この「脱落効果」を無視してしまうと、例えばこのケースで、いまセラピーに残っているお子さんに対して「発達検査」で計測して統計的検定をかけると、「効果がある」ことが「証明」できてしまうので、「EBM的に効果がある」ように仕立て上げてしまうことも可能になってしまいます(もちろん、実際のEBMのガイドラインでは、こういう脱落効果をちゃんと見なければならないことが指摘されます)。
さて、業者が主張するような「3た論法」を批判的に検証する際にまず考えなければいけないことは、これまでにご説明した2点ですが、これら以外にも、「3た論法」で示されるさまざまな「効能」が、実は錯覚にすぎないようなパターンが多数存在します。
次回以降、それらについてもまとめていきたいと思います。
※おまけ
サッカーW杯で話題になった予想タコのパウル君についても、世界中で行なわれていたであろう「予想占い」のなかで、たった1件これだけが話題になったという点を考えれば、相当程度、この「脱落効果」が働いていることが推測されます。

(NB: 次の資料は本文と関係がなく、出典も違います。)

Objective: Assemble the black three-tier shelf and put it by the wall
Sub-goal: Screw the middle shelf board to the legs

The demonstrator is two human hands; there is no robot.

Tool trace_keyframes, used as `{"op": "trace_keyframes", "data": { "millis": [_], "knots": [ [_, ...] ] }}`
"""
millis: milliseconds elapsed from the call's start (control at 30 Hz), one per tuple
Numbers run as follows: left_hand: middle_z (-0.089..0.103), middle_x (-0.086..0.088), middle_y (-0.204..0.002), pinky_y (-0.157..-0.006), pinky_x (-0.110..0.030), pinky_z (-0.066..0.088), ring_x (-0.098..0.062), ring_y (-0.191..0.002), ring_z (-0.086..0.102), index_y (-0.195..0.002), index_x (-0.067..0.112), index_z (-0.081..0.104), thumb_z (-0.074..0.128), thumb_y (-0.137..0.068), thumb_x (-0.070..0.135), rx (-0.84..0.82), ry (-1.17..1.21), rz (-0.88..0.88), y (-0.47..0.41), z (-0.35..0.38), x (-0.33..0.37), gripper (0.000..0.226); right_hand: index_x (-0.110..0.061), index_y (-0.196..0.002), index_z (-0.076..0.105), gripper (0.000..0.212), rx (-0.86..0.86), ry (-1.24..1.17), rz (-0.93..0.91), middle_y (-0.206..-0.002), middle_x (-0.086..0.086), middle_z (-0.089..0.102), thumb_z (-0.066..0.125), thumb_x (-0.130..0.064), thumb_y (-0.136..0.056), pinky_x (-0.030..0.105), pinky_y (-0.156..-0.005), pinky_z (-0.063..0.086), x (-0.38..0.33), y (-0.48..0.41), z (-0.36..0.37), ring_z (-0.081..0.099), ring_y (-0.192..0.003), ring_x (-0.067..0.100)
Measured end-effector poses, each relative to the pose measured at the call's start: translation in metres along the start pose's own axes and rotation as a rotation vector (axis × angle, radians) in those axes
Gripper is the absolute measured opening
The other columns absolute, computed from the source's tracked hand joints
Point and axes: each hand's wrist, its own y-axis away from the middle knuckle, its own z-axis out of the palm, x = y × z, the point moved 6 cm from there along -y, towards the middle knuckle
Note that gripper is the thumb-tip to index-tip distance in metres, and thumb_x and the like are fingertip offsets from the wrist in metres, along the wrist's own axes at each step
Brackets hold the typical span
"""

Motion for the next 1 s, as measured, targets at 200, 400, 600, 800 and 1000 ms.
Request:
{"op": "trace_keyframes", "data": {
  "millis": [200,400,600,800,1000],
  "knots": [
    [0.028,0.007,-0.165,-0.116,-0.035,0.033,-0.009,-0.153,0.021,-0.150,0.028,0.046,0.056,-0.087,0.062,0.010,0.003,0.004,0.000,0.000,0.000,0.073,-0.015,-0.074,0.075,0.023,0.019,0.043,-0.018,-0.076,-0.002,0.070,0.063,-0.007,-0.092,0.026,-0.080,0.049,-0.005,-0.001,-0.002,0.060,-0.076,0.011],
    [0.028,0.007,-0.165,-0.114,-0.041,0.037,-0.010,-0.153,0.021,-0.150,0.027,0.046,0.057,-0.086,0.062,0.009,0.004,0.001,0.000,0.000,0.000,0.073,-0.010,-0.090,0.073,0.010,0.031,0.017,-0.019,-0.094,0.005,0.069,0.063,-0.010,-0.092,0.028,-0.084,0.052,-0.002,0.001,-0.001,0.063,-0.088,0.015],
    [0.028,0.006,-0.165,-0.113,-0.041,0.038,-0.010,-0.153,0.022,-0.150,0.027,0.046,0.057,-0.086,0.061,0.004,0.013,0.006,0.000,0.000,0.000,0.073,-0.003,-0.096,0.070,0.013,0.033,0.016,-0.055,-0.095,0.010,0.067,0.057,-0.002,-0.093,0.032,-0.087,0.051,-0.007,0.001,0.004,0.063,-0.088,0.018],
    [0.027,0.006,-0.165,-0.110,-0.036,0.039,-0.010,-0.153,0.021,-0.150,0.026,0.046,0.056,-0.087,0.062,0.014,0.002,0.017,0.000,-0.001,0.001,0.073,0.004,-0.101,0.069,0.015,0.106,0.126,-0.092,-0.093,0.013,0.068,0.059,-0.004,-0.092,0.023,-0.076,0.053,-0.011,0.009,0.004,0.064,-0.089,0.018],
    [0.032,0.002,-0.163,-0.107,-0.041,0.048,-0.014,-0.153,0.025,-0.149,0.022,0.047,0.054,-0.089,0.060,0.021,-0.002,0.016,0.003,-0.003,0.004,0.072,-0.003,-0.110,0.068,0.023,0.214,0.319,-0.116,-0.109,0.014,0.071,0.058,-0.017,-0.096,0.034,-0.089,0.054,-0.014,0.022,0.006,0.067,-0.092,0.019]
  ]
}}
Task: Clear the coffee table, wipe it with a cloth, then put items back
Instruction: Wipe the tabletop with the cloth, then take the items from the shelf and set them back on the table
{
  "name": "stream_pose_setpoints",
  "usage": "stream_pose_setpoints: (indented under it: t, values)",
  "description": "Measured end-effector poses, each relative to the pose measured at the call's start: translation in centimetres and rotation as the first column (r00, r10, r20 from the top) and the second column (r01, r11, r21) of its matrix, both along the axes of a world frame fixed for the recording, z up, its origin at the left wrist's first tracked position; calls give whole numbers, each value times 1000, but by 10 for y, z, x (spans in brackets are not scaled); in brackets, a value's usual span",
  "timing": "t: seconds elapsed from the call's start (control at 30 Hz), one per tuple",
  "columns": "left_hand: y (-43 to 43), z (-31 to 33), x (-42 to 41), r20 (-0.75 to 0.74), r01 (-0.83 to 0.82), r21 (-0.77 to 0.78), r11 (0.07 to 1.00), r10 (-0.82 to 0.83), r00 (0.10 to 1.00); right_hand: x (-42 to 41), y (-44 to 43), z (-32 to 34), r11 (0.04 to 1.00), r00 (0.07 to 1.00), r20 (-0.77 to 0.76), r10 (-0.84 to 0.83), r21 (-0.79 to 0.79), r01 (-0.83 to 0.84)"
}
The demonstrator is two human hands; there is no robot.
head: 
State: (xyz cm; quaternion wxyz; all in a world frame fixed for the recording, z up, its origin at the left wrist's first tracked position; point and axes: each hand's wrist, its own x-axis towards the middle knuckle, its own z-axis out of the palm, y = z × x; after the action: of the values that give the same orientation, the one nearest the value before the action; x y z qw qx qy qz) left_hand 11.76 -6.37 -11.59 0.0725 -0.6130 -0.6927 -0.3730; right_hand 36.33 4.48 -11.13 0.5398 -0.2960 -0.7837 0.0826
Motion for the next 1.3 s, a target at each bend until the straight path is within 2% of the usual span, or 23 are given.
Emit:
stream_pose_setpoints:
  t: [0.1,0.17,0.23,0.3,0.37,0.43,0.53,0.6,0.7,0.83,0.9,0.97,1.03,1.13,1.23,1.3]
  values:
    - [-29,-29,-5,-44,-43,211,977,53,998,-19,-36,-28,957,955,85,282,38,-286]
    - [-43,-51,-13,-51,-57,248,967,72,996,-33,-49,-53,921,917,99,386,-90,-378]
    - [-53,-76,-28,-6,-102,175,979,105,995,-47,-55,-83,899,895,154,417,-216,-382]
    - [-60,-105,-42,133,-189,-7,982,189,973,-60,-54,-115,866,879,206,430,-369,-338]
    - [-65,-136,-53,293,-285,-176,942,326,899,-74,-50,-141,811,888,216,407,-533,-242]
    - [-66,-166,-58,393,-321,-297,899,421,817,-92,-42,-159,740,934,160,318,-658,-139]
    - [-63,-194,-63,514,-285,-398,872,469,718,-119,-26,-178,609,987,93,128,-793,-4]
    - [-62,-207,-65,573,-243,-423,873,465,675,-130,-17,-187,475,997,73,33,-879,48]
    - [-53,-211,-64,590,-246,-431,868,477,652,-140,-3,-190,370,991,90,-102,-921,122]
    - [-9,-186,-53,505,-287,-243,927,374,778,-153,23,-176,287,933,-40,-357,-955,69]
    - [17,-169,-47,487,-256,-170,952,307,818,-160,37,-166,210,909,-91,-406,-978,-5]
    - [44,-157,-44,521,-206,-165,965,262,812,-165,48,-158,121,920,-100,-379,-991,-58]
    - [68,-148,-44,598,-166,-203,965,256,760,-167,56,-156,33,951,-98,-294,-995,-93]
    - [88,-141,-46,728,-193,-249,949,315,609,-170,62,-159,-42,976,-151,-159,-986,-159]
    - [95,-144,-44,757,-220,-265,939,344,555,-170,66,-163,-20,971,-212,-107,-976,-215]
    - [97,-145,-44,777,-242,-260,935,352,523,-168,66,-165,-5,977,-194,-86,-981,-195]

もちろん、ほのぼのとした占いの話題に目くじらを立てる必要はありませんし、話題になった後の数回の予測が当たったのは、ニュースとしては面白かったですね。
(次回に続きます。)
※2010/7/26追記:「母集団」という表現が間違っているという指摘を受けましたので、表現を修正しました。ご指摘ありがとうございます。
「この売り場から1億円当たりました」
という宣伝も
この「分母を公開しないで成果だけ見せる」手法ですね。
そういう宣伝によって
特定の売り場利用者が増え
当たる人が出る可能性が高まる
という図式なのでしょう。
でもその可能性の「分母」を知ると
売り場利用者に対して
当たった人数が少なければ
実は「可能性が低い」という結果になる
ということを
あまり認識しない人が多い気がします。
数ヶ月前に話題になった「オキシトシン」も
金沢大学で1例だけ
「効果が見られた(ように見える)」という報告があったのがきっかけで
大騒ぎになりましたね。
何事にも「脱落していった分母」が存在すると思います。
その分母を見極めることがクリシンに繋がっていくのでしょうね。
いつも勉強になります。
コメントありがとうございます。
宝くじについては、実際の当選確率を考えれば、なかなか買う気にはなれないですよね。
もちろん「この売り場から出ました」の確率は、売れた枚数に比例して高くなりますから、「よく売れる売り場ではよく当たりが出る」が正しいわけで、その因果関係が逆転して「よく当たりが出る売り場でよく売れる」になるのは、ある種のヒトの認知の面白さでもあると思います。
オキシトシンについては静かになりましたね。その後どうなったのでしょう。